Your "rebuttal" ignores debt over that time span.

You also add a lot of assumptions about assumptions. In the interests of
discourse, we'll give you partial credit for participation.

------
hackeraccount
I'm extremely skeptical of taxes that try to take a large amount of money from
individuals for two reason.

One is psychological. I make a small amount of money relative to Jeff Bezos.
If you root under my couch cushions you'll find nickles and dimes. Naturally
if you do the same for Jeff you'll find $100 bills and stock certificates
worth thousands of dollars. Except you don't. Because on some level if you ask
Jeff if $1000 is a lot of money he'll say yes. People know that some amount is
a percentage of their totally wealth but they also understand what an amount
is worth in absolute terms. And they're jealous of it in those terms.
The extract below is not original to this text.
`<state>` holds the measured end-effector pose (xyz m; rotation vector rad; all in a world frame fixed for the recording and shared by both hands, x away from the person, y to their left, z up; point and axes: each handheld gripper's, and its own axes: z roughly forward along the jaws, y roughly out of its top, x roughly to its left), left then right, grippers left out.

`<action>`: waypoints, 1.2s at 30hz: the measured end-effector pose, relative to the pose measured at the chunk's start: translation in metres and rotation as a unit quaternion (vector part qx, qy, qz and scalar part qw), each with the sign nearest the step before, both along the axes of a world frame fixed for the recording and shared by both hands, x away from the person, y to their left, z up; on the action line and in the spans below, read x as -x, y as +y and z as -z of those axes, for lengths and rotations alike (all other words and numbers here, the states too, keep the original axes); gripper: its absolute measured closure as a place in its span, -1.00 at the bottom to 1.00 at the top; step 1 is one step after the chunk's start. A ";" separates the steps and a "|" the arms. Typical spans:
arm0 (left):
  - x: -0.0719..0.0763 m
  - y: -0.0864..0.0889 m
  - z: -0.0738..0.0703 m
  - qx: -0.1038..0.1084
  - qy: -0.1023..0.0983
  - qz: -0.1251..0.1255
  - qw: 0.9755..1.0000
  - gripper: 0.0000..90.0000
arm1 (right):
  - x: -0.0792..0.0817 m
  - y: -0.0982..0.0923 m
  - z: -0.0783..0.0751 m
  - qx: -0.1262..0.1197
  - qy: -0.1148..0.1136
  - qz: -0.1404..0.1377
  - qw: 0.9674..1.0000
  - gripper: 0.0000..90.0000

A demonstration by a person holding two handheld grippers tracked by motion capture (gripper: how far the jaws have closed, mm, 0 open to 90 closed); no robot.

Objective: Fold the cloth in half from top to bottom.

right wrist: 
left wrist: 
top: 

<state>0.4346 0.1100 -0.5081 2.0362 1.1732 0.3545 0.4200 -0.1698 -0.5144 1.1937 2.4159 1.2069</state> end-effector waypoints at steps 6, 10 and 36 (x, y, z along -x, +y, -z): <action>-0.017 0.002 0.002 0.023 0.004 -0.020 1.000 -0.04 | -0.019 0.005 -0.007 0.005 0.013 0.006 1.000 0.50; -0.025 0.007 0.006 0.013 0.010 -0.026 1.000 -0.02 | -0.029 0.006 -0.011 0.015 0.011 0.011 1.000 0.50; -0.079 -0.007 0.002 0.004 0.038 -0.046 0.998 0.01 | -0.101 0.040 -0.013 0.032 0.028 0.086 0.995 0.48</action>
The other problem I have is that tax avoidance is a fixed cost. It's the price
of a tax attorney or more cynically a congressman. All three of the groups -
the taxed, the lawyers and the congress people - have an understanding on
that. You don't pay %10 of the tax to avoid the tax - you pay a set amount to
avoid it. As the tax grows larger the incentive to avoid ratchets up.

------
burmer
Yeah, I never liked the idea of a wealth tax because it seemed overly
complicated and open to manipulation. You’re taxing an assessed value of
things that people say they own? This seems like property taxes, but worse,
and rich people fight property tax valuations more frequently.

------
java_script
Interestingly the paper they cite for more-constitutional alternatives to a
wealth tax actually includes a wealth tax in its suite of options and argues
in favor of the constitutionality of a wealth tax (p 25)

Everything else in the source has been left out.